Protected area in County Durham, England

Hunder Beck Juniper is a Site of Special Scientific Interest in the Teesdale district of south-west County Durham, England. It lies between the Balderhead and Blackton Reservoirs and adjoins the Cotherstone Moor SSSI to the south.

The site, which is situated on the east bank of the Hunder Beck, is notable as one of only three in County Durham where there are significant stands of upland juniper, Juniperus communis, scrub, a vegetation type which is particularly uncommon in the North Pennines.

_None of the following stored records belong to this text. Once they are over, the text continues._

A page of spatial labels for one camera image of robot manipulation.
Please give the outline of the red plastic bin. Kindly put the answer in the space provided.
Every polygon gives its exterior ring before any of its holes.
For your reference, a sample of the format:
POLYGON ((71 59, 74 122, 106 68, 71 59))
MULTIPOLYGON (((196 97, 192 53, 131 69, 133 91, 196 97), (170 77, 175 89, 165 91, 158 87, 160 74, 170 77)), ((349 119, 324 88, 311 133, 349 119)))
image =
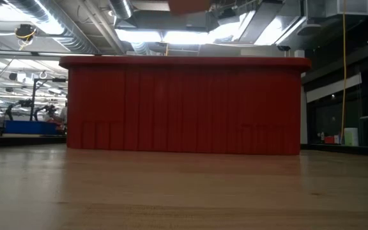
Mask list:
POLYGON ((297 155, 301 57, 66 56, 74 149, 297 155))

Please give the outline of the ceiling light panel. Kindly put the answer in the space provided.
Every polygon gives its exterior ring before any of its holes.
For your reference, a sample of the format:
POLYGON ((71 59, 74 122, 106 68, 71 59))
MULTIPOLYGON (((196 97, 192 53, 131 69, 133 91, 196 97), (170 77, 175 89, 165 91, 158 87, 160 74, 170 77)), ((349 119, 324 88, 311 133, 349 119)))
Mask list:
POLYGON ((237 28, 220 26, 210 32, 193 31, 146 31, 116 29, 119 39, 129 43, 170 43, 173 45, 204 45, 230 41, 237 35, 237 28))

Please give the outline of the person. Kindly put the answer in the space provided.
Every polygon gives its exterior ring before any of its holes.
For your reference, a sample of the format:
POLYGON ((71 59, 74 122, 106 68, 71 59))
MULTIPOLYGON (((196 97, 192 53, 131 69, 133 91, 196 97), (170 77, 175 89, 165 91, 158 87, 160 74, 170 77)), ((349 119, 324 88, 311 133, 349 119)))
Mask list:
POLYGON ((65 103, 65 106, 61 109, 61 113, 59 115, 59 120, 62 122, 62 124, 67 124, 67 109, 68 109, 68 103, 65 103))

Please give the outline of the pink foam slide sandal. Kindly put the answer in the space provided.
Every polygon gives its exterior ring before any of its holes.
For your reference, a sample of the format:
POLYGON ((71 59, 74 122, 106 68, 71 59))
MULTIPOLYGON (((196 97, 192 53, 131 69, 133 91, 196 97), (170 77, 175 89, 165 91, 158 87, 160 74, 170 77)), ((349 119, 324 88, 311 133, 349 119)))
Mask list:
POLYGON ((175 15, 203 12, 210 8, 210 0, 168 0, 170 12, 175 15))

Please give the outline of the silver corrugated ventilation duct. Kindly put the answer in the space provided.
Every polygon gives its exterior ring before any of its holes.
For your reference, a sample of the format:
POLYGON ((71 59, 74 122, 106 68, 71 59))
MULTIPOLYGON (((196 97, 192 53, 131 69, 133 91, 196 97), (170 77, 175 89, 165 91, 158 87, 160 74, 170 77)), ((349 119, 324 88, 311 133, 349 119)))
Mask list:
POLYGON ((39 30, 53 36, 55 41, 70 52, 100 52, 55 0, 3 1, 15 11, 23 13, 39 30))

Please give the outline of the white ceiling unit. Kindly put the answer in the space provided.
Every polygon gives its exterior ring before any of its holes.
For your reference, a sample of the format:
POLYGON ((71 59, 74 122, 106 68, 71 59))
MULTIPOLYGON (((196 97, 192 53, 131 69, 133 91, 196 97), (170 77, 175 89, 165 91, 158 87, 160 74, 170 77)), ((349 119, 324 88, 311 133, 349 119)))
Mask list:
POLYGON ((368 16, 368 0, 325 0, 325 15, 364 15, 368 16))

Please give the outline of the grey ceiling box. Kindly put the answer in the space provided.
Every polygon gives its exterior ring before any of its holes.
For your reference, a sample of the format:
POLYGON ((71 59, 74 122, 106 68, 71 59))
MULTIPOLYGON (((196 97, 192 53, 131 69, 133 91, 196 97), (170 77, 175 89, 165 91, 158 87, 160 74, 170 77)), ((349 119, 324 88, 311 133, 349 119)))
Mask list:
POLYGON ((207 15, 205 11, 185 15, 186 28, 190 31, 206 31, 207 15))

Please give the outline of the light green wipes canister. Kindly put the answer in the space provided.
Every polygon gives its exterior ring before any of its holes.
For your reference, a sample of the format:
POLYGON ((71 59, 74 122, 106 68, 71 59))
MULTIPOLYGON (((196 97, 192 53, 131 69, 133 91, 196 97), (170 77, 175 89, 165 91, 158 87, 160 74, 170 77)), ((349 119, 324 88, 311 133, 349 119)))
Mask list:
POLYGON ((359 146, 358 128, 344 129, 344 144, 347 146, 359 146))

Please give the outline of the blue plastic bin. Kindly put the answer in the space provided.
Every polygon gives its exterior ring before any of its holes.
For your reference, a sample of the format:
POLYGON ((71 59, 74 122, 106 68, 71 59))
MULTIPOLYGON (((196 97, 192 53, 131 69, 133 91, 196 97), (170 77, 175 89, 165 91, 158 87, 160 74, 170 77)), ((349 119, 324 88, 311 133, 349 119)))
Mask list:
POLYGON ((6 134, 56 135, 57 125, 42 121, 5 121, 6 134))

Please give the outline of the black background rig stand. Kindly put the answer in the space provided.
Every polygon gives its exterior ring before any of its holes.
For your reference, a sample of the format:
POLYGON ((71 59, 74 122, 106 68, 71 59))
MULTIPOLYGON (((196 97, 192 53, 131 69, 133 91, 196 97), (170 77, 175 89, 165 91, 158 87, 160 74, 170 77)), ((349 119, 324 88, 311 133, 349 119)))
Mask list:
POLYGON ((60 77, 54 77, 51 79, 42 79, 42 78, 35 78, 33 79, 33 88, 32 88, 32 95, 31 95, 31 110, 29 115, 29 120, 34 120, 34 110, 35 110, 35 99, 36 99, 36 91, 39 90, 46 82, 52 81, 52 82, 67 82, 67 78, 60 78, 60 77))

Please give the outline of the black aluminium rig frame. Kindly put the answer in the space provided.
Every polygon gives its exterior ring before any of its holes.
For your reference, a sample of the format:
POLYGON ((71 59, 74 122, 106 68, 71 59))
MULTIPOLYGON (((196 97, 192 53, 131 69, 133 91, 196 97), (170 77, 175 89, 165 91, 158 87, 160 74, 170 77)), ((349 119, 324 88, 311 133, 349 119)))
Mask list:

On the upper slopes the juniper is associated with species-rich acid grassland, which is dominated by sheep's fescue, Festuca ovina, common bent, Agrostis capillaris, heath bedstraw, Galium saxatile, and tormentil, Potentilla erecta.
A locally rare fern, moonwort, Botrychium lunaria is one of the less common species.

Where the juniper is densest, the vegetation has a woodland character, with rowan, Sorbus aucuparia, and ash, Fraxinus excelsior, among the tree species present in small numbers, but though juniper of a variety of ages is present, there is no evidence of recent regeneration.

On the shallower slopes, the juniper is associated with a species-poor acid flush vegetation that is dominated by rushes, Juncus spp.